▸ Given records:
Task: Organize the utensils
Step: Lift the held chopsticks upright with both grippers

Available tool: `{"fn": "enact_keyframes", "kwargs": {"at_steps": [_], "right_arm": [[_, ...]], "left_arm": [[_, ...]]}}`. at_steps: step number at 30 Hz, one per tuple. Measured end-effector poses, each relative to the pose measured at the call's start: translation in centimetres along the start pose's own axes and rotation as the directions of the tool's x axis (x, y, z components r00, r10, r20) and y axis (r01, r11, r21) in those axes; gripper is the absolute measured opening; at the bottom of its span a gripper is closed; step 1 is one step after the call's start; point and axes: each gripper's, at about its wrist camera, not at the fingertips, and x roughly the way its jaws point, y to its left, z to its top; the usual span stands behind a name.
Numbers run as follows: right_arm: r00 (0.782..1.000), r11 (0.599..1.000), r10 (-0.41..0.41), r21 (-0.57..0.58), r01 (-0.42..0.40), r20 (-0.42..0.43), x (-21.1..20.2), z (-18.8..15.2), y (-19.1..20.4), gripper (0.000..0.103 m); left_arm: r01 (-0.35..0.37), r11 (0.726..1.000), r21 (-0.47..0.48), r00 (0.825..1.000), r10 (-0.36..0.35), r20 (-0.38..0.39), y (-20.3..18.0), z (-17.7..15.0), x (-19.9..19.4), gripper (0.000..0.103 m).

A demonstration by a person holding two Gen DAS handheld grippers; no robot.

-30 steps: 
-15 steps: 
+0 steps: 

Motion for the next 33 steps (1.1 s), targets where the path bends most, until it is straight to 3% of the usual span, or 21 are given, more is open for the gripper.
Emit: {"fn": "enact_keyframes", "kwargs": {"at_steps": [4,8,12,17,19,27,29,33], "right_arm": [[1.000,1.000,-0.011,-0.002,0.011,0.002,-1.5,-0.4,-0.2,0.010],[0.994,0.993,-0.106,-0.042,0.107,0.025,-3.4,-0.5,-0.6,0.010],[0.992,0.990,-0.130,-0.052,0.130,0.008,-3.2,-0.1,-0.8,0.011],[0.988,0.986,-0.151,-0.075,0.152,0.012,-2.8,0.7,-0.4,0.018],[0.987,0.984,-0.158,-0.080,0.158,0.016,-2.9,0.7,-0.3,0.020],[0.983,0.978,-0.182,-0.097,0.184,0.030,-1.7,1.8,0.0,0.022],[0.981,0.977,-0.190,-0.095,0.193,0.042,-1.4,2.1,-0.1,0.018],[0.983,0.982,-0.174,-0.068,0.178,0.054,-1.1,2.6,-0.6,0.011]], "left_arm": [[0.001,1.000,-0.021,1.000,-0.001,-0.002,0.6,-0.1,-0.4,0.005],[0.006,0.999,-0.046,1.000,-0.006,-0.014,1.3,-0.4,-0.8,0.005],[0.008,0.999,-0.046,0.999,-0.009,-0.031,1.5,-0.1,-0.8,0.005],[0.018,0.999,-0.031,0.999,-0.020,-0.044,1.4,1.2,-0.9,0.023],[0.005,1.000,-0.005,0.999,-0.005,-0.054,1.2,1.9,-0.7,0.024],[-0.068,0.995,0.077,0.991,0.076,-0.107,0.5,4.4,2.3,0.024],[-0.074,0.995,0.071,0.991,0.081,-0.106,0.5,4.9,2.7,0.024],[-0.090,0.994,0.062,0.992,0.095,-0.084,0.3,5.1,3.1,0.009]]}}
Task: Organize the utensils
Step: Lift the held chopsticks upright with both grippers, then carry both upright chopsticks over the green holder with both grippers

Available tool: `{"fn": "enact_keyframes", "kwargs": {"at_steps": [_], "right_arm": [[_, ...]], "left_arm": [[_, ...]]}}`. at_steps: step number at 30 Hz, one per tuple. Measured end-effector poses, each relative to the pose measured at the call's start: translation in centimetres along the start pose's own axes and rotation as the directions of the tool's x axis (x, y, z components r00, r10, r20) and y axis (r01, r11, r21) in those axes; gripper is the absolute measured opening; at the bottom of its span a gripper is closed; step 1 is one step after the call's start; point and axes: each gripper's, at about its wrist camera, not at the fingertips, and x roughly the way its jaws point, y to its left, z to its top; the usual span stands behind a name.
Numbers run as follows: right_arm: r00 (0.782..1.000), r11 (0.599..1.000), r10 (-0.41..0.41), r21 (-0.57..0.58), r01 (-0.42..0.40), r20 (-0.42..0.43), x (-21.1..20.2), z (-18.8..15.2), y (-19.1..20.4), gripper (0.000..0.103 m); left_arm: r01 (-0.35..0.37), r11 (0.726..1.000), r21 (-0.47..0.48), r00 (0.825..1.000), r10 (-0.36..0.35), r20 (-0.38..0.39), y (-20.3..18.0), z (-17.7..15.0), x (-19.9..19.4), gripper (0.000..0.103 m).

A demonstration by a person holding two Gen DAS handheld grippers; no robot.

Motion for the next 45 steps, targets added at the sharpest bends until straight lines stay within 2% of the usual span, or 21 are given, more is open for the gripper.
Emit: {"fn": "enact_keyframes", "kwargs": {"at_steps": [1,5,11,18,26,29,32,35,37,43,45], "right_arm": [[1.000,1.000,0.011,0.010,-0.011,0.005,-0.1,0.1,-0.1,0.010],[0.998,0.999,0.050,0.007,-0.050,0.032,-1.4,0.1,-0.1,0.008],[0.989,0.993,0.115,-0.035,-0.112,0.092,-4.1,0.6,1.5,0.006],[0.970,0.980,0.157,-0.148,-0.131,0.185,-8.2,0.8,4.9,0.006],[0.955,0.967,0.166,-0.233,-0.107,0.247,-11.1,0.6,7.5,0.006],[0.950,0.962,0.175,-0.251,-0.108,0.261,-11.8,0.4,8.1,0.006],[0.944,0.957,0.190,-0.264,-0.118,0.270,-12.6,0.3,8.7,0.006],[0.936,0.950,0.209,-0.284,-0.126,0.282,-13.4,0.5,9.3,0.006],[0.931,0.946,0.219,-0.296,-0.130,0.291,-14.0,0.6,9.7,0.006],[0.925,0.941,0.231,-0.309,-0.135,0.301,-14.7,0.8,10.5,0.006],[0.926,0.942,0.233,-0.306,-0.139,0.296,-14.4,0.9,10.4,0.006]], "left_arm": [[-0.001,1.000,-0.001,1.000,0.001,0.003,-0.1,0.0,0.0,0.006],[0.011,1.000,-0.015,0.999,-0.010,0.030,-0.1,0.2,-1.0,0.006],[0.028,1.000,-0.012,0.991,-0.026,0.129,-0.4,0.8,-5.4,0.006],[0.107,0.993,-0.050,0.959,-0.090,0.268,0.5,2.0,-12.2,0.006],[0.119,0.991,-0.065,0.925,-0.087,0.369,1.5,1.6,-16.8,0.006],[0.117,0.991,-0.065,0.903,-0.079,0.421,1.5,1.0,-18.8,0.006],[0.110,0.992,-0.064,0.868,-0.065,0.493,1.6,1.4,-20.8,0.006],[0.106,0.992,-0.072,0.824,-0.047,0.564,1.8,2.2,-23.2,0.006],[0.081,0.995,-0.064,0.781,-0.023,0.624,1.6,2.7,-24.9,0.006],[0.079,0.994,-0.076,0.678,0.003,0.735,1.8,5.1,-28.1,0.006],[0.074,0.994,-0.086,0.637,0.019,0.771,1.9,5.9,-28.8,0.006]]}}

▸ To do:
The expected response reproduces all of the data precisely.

▸ Response area:
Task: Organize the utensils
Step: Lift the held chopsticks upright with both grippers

Available tool: `{"fn": "enact_keyframes", "kwargs": {"at_steps": [_], "right_arm": [[_, ...]], "left_arm": [[_, ...]]}}`. at_steps: step number at 30 Hz, one per tuple. Measured end-effector poses, each relative to the pose measured at the call's start: translation in centimetres along the start pose's own axes and rotation as the directions of the tool's x axis (x, y, z components r00, r10, r20) and y axis (r01, r11, r21) in those axes; gripper is the absolute measured opening; at the bottom of its span a gripper is closed; step 1 is one step after the call's start; point and axes: each gripper's, at about its wrist camera, not at the fingertips, and x roughly the way its jaws point, y to its left, z to its top; the usual span stands behind a name.
Numbers run as follows: right_arm: r00 (0.782..1.000), r11 (0.599..1.000), r10 (-0.41..0.41), r21 (-0.57..0.58), r01 (-0.42..0.40), r20 (-0.42..0.43), x (-21.1..20.2), z (-18.8..15.2), y (-19.1..20.4), gripper (0.000..0.103 m); left_arm: r01 (-0.35..0.37), r11 (0.726..1.000), r21 (-0.47..0.48), r00 (0.825..1.000), r10 (-0.36..0.35), r20 (-0.38..0.39), y (-20.3..18.0), z (-17.7..15.0), x (-19.9..19.4), gripper (0.000..0.103 m).

A demonstration by a person holding two Gen DAS handheld grippers; no robot.

-30 steps: 
-15 steps: 
+0 steps: 

Motion for the next 33 steps (1.1 s), targets where the path bends most, until it is straight to 3% of the usual span, or 21 are given, more is open for the gripper.
Emit: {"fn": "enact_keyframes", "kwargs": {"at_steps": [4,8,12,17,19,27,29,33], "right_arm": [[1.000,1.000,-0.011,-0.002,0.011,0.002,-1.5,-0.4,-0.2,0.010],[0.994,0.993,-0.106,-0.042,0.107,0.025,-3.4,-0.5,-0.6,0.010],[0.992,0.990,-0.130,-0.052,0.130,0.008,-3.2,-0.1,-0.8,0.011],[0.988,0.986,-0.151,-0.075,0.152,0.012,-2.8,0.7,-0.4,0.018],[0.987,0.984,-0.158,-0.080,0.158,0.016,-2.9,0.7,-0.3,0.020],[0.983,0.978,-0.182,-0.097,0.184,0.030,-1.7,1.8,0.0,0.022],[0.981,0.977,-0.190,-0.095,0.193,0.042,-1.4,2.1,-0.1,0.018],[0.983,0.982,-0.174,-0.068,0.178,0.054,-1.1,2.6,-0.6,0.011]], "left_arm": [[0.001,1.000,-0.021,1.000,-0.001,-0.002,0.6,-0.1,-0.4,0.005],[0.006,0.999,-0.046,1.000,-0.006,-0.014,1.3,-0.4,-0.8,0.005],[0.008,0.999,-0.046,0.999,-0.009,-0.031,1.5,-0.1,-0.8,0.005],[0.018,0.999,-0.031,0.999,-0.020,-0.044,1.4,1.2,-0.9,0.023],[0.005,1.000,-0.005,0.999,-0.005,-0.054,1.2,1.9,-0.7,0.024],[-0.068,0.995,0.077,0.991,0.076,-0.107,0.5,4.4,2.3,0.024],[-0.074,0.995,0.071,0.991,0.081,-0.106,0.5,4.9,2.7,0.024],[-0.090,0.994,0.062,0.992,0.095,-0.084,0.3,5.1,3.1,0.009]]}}
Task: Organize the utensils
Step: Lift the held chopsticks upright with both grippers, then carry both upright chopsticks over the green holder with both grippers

Available tool: `{"fn": "enact_keyframes", "kwargs": {"at_steps": [_], "right_arm": [[_, ...]], "left_arm": [[_, ...]]}}`. at_steps: step number at 30 Hz, one per tuple. Measured end-effector poses, each relative to the pose measured at the call's start: translation in centimetres along the start pose's own axes and rotation as the directions of the tool's x axis (x, y, z components r00, r10, r20) and y axis (r01, r11, r21) in those axes; gripper is the absolute measured opening; at the bottom of its span a gripper is closed; step 1 is one step after the call's start; point and axes: each gripper's, at about its wrist camera, not at the fingertips, and x roughly the way its jaws point, y to its left, z to its top; the usual span stands behind a name.
Numbers run as follows: right_arm: r00 (0.782..1.000), r11 (0.599..1.000), r10 (-0.41..0.41), r21 (-0.57..0.58), r01 (-0.42..0.40), r20 (-0.42..0.43), x (-21.1..20.2), z (-18.8..15.2), y (-19.1..20.4), gripper (0.000..0.103 m); left_arm: r01 (-0.35..0.37), r11 (0.726..1.000), r21 (-0.47..0.48), r00 (0.825..1.000), r10 (-0.36..0.35), r20 (-0.38..0.39), y (-20.3..18.0), z (-17.7..15.0), x (-19.9..19.4), gripper (0.000..0.103 m).

A demonstration by a person holding two Gen DAS handheld grippers; no robot.

Motion for the next 45 steps, targets added at the sharpest bends until straight lines stay within 2% of the usual span, or 21 are given, more is open for the gripper.
Emit: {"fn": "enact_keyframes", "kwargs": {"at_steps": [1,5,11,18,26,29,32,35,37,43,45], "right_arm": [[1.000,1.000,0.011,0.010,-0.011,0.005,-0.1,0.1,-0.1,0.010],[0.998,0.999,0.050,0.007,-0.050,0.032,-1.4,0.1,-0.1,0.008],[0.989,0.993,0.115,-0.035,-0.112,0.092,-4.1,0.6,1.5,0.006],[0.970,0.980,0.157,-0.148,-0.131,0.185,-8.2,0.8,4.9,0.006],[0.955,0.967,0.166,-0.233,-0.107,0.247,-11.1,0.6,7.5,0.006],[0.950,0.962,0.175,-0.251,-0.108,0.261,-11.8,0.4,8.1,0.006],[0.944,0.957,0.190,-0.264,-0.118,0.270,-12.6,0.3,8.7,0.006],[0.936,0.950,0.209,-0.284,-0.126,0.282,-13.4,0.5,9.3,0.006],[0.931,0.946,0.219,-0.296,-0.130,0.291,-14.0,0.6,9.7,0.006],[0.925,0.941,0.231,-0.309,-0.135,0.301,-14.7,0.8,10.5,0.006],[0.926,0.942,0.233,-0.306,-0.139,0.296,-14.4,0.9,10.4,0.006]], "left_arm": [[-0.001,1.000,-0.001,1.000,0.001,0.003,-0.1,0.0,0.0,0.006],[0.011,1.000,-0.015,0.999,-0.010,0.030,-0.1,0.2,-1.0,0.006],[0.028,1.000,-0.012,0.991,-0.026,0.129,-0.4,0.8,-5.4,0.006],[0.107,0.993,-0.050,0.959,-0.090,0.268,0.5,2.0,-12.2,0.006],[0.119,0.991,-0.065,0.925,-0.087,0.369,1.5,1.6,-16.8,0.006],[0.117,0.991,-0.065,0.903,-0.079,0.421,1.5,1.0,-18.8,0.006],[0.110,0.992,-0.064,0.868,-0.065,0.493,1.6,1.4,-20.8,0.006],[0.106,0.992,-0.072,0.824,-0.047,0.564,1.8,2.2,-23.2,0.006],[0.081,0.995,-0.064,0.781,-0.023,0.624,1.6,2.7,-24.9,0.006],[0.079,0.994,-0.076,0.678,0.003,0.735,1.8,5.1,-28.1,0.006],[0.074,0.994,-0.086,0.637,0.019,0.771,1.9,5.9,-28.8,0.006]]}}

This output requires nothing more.